▼▼▼

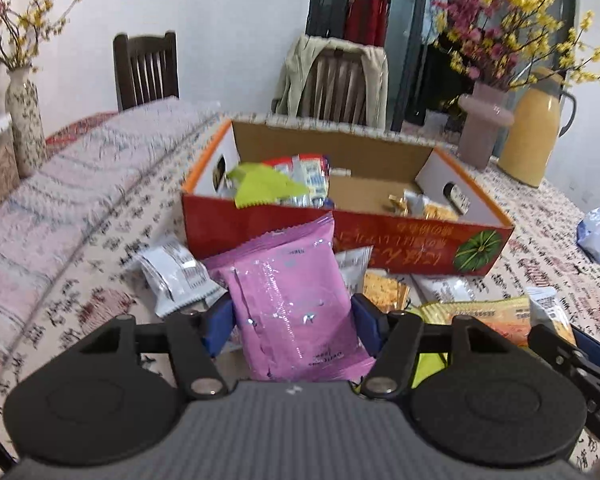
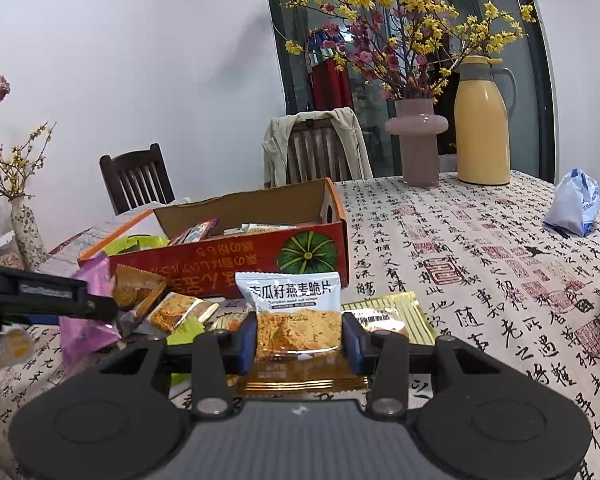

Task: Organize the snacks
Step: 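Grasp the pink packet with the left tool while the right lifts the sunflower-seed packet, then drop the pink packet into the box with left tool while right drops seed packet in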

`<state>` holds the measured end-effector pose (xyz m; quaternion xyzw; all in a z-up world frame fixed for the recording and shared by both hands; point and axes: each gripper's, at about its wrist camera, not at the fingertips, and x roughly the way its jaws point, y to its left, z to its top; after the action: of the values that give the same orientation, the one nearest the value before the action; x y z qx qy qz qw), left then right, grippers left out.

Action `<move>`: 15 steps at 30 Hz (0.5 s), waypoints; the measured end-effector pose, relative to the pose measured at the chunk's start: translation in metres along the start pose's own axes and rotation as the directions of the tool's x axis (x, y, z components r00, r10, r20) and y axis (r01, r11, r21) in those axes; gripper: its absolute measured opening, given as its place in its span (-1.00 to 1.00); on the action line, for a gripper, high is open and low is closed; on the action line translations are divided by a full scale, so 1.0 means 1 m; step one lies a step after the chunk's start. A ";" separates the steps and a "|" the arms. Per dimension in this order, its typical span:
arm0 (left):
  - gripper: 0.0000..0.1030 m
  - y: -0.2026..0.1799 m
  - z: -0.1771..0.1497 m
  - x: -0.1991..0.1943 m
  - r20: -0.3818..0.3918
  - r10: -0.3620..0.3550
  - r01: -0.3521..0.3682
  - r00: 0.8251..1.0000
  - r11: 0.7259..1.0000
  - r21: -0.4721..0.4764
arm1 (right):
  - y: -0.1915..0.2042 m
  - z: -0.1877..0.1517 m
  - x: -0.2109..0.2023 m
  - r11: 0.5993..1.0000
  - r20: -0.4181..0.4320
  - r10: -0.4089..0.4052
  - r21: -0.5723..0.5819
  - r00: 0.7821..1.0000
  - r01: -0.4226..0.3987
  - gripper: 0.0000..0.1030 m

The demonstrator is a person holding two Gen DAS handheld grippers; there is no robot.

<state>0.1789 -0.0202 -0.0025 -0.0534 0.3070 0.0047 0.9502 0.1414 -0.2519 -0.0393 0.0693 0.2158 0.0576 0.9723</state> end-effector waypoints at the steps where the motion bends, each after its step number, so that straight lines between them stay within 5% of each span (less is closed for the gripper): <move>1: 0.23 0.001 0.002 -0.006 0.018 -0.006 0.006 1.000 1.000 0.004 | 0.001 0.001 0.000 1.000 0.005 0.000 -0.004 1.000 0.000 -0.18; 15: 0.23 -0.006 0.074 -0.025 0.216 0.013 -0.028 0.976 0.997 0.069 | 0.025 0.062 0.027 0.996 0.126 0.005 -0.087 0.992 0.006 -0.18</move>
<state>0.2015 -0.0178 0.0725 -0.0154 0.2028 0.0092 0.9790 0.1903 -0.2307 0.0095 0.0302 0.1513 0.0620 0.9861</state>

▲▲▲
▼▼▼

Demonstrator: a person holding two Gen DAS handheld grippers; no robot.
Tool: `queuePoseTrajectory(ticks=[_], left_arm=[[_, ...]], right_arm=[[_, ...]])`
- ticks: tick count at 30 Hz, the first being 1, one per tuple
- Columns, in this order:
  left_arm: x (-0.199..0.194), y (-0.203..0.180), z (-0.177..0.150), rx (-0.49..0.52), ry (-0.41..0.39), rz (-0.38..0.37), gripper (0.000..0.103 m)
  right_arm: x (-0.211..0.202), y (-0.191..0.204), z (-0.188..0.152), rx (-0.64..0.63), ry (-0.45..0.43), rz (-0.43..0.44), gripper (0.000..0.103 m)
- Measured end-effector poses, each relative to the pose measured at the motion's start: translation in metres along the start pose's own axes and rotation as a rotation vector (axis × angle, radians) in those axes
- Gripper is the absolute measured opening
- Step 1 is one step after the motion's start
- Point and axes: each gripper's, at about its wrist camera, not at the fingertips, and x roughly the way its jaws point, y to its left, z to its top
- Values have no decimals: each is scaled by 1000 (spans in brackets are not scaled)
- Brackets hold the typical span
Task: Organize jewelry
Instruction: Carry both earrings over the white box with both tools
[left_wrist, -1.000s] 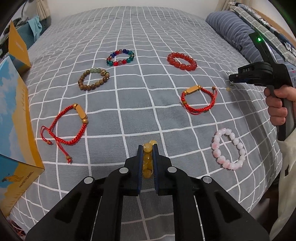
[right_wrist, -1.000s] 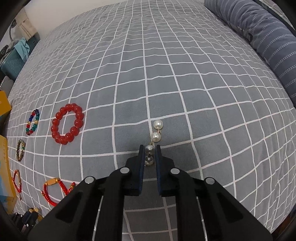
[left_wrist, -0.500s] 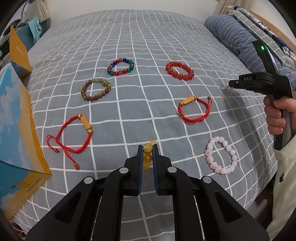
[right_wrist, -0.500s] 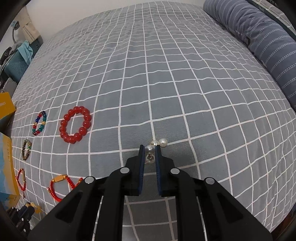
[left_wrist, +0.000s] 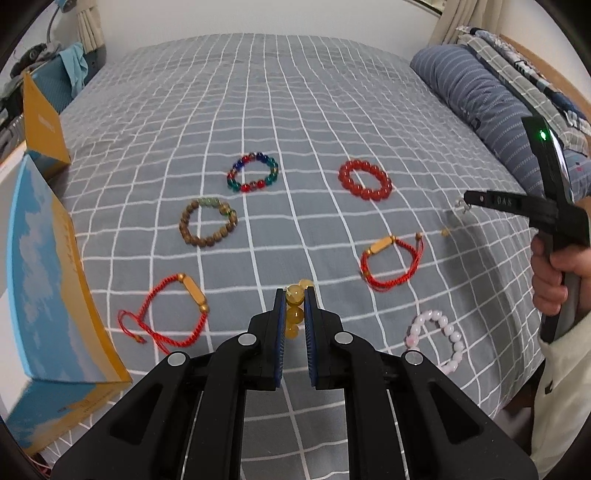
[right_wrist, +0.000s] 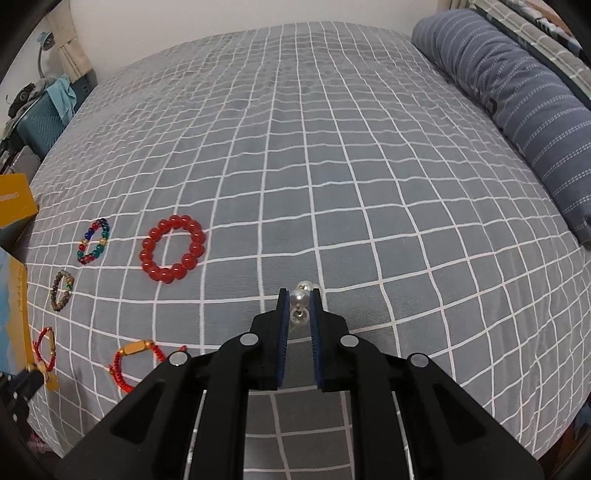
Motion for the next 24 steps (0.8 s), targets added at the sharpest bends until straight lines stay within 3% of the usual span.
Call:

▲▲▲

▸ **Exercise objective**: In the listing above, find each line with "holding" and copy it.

▸ **Written solution**:
The demonstrator is a person holding two Gen DAS handheld grippers; there is no robot.
Demonstrator: a person holding two Gen DAS handheld grippers; no robot.

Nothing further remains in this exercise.